If you need to change money in Tashkent, go to the bank early in the morning. Otherwise, they will not have any Soums (Cym) and you will have to resort to using store owners and taxis and they will give you a less favorable exchange rate. Also, if you travel on a tourist visa, you may need the bank receipts to account for the money that you declared when you entered the country.
Particularly on the metro, be carefult to avoid corrupt police. While most say the problem is getting better, police will on occassion demand your passport and there are stories of finding 'problems' and demanding a fine be paid.
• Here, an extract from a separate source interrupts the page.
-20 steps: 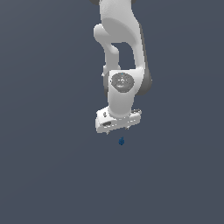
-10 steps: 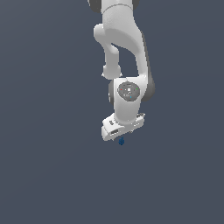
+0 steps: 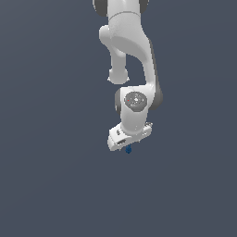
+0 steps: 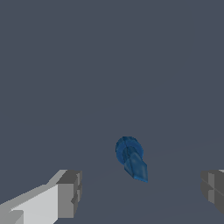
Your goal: Pick up the object and move it to a goal position.
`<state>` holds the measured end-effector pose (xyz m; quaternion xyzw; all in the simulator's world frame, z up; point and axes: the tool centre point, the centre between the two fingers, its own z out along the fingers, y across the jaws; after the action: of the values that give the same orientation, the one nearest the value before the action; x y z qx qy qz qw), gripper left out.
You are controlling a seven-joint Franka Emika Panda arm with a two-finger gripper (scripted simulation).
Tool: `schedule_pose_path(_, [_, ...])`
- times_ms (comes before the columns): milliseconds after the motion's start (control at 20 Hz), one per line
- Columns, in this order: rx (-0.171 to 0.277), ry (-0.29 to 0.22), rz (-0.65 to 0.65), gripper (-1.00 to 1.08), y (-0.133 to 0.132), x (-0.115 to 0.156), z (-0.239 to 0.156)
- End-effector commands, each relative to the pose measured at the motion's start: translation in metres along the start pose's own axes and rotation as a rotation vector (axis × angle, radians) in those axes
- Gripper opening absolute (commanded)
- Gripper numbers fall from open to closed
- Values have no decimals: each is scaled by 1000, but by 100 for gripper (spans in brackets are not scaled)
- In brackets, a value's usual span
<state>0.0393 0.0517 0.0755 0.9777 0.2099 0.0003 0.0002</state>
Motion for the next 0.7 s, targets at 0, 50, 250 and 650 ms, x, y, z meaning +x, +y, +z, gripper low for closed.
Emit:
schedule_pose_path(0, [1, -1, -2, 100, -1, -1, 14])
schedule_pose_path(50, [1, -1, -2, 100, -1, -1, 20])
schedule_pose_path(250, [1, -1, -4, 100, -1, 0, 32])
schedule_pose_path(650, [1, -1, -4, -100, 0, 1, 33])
Sobir Rakhimov metro station near Hotel Tara is particularly bad. Just claim your passport is at your hotel or offer them a copy. Whatever you do, don't follow them into any room away from other people. On the plus side, I found that being somewhat uncooperative gained support from Uzbeks -- maybe they can't get away with acting that way.
- Budget Travel
Changing money in Uzbekistan is still a hassle. While strict controls that created two markets is pretty much gone (the rates at the bank are very close to small changers), problems remain.
I understand that there still are some controls and this in turn makes it difficult to get cash when changing money -- they just run out. Whatever the reason is behind the trouble, be prepared to only change $50 rather than $100 and make sure you change enough in Tashkent because it is even more difficult outside the capital. Banks will tell you to get there 'early' before they run out of money. Early means before 10am.
There are 1000 som notes around, worth about $1. Most of the time you change money you'll be handed stacks of 500s and 200s, so changing $50 might not be such a bad idea!
The usual practice of needing crisp and clean bills applies -- anything less than perfect could get you a lower rate and they may flat out refuse to change it at any rate.